Jorge Fonseca de Almeida, Jornal de Negócios
A conclusão parece clara: o Estado chinês funciona e tem a reserva moral de vontade para enfrentar e superar crises, a União Europeia está cada vez mais bloqueada e sem soluções.
As sociedades humanas enfrentam periodicamente doenças, epidemias e mais raramente pandemias verdadeiramente universais e mortais. A forma como cada sociedade enfrenta estas adversidades naturais mostra a sua natureza, o seu caracter e a sua fibra moral.
Admiramos a rapidez de decisão e ação da China, um país de desenvolvimento médio, com um rendimento per capita muito inferior ao italiano ou ao espanhol, que em tempo record isolou uma província, construiu hospitais e pode mobilizar meios de todas as regiões para combater a epidemia. Os resultados são notáveis, um número de mortos por milhão de habitantes da ordem dos 2 e a contenção da doença na província de Hubei impedindo-a de se propagar internamente.

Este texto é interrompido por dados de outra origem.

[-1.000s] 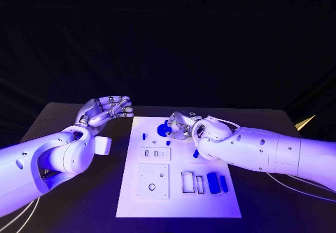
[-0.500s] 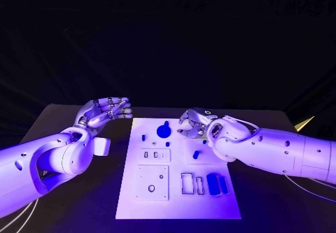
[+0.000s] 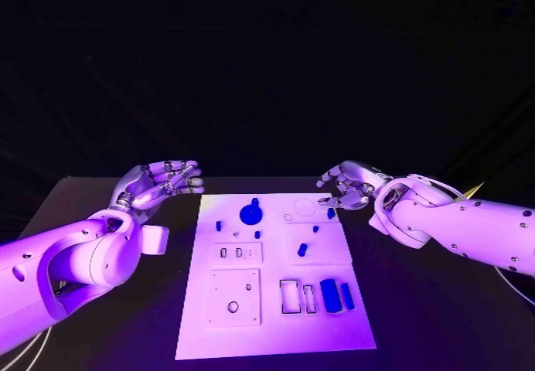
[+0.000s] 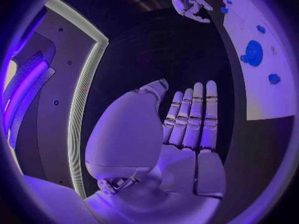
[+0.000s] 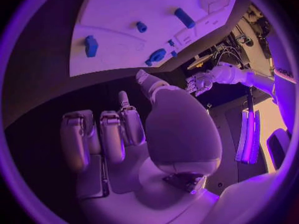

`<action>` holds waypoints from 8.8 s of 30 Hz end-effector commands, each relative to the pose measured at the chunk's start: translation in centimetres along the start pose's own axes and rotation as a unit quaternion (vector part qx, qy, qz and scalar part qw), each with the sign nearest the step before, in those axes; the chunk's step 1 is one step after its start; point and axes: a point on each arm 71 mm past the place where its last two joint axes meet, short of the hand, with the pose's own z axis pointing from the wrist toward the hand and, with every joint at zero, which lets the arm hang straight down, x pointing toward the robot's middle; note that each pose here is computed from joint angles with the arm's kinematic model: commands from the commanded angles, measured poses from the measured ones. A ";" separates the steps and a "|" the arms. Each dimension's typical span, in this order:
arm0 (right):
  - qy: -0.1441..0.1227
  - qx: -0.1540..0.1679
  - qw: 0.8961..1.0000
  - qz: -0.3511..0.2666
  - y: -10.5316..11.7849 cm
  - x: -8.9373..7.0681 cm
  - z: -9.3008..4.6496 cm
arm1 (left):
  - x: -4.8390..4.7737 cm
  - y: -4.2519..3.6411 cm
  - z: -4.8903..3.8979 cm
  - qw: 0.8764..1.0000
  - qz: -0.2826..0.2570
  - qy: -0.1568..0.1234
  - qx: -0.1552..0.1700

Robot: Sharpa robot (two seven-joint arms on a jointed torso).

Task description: Assemble the parts on the task board

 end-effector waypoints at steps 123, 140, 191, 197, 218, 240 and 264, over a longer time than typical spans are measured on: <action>0.019 0.000 0.999 0.028 7.3 5.6 -1.0 | -0.51 0.44 0.41 1.000 -0.001 -0.001 -0.006; 0.062 -0.041 0.997 0.009 14.6 11.6 -1.5 | -0.41 0.68 0.83 1.000 -0.001 -0.003 -0.008; 0.077 -0.051 0.995 -0.024 16.3 15.9 0.1 | 0.12 0.84 1.06 1.000 -0.006 0.003 -0.014; 0.079 -0.051 0.995 -0.025 16.3 15.9 0.1 | 0.11 0.84 1.05 1.000 -0.006 0.003 -0.014; 0.088 -0.052 0.994 -0.030 16.0 16.2 0.1 | 0.01 0.83 1.03 1.000 -0.005 0.002 -0.015; 0.085 -0.054 0.995 -0.024 15.9 16.1 0.1 | -0.13 0.91 1.03 1.000 -0.005 0.002 -0.019; 0.049 -0.067 0.992 0.094 13.5 9.6 -2.3 | 0.58 2.84 0.98 0.974 0.135 0.123 -0.131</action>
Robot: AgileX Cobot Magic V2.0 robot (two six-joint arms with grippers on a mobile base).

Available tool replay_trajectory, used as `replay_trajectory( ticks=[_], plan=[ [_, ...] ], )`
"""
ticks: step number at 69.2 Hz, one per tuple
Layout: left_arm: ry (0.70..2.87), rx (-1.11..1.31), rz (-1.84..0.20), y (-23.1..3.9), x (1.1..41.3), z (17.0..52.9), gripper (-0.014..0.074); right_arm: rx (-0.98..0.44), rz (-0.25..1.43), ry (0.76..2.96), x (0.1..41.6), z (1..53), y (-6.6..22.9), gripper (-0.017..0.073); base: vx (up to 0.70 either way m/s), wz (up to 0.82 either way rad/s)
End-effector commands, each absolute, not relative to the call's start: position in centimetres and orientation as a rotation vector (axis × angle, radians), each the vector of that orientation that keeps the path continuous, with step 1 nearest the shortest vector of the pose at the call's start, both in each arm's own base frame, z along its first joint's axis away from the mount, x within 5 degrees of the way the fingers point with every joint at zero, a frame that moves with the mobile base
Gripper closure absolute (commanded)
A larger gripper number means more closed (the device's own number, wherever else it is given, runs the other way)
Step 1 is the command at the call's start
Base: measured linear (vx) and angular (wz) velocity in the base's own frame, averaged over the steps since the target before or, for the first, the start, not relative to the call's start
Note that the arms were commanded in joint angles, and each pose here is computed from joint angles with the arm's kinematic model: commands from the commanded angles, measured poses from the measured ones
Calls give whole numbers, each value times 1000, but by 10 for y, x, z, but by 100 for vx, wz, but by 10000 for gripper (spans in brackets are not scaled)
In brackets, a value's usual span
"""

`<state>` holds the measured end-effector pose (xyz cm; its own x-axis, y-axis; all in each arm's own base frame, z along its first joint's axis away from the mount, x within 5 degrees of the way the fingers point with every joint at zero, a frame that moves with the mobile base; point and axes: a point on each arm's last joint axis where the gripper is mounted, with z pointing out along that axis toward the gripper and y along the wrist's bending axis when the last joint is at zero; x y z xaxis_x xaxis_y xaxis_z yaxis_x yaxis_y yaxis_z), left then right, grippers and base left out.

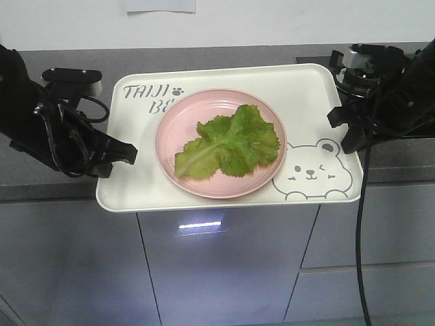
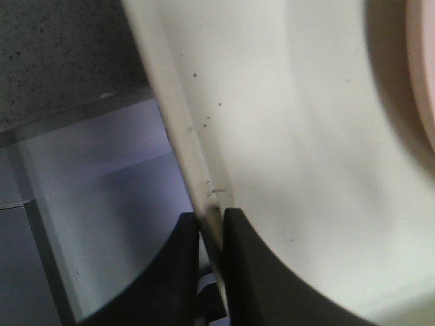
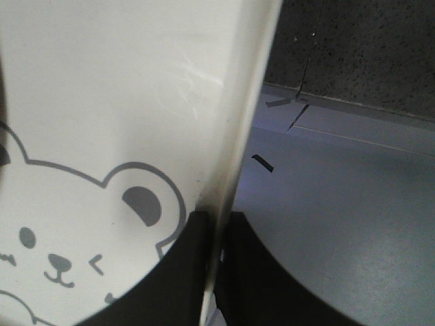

Na Europa a resposta foi em tudo diferente. Perante um surto numa zona delimitada da Itália a resposta das autoridades locais foi a recusa do isolamento e o lançamento de uma intensa campanha publicitária sob o tema Milão não se fecha (Milano no si ferma) recusando a quarentena e mostrando gente a abraçar-se. Finalmente perante a avalanche de mortos as medidas foram sendo tomadas a conta-gotas garantindo a infeção do restante país e do resto da Europa. Um desastre criminoso.
A União Europeia fracassou completamente e só reage porque o que está em causa agora é a economia alemã. A União mostrou que a economia alemã está primeiro do que a vida das pessoas.
Por outro lado a China mesmo no meio de dificuldades ofereceu-se para ajudar, doando material, enviando profissionais de saúde, oferecendo a sua experiência (que foi liminarmente recusada embora tenha resultado em pleno).
No interior das sociedades a pandemia também está a revelar o pior da sociedade atual. Alguns países deixam os idosos e os doentes em suas casas para que morram isoladamente sem tratamento. Outros criaram critérios de internamento e tratamento que excluem largos grupos, como os pobres, os negros, os imigrantes. É a face mais dura e impiedosa do capitalismo neoliberal ocidental.
Os hospitais e sistemas de saúde colapsam um pouco por toda a Europa muito devido aos enormes cortes orçamentais do longo período da austeridade que foi imposto pela União Europeia e o FMI. Muitas camas foram descontinuadas, muito equipamento está obsoleto, o número de ventiladores diminuto. Nem os profissionais de saúde têm os meios de proteção adequados – vários já morreram.
Nos EUA a não existência de um serviço de saúde de cobertura universal ajuda a espalhar a pandemia e a aumentar a contagem de cadáveres.
Portugal sofre de todos estes males: serviço nacional de saúde destroçado por anos de cortes orçamentais, regras de internamento opacas, enorme desigualdade de rendimentos, exclusão de várias camadas da população do acesso aos cuidados de saúde gratuitos (desde logo muitos dos imigrantes ilegais).
Na Itália muitos desesperados clamam de fome e assaltam os supermercados, em Portugal a não serem tomadas medidas efetivas teremos a mesma situação – populações sem mobilidade (para emigrar, para simplesmente fugir) e sem recursos são um caldeirão prestes a explodir.
Veja-se o caso de muitas empregadas domésticas e outros profissionais precários que perderam todo o seu rendimento. É preciso tomar medidas urgentes.
Estamos no início da pandemia em Portugal. O número de mortos por milhão de habitantes já ultrapassou os 14, sete vezes mais do que na China.
A conclusão parece clara: o Estado chinês funciona e tem a reserva moral de vontade para enfrentar e superar crises, a União Europeia está cada vez mais bloqueada e sem soluções.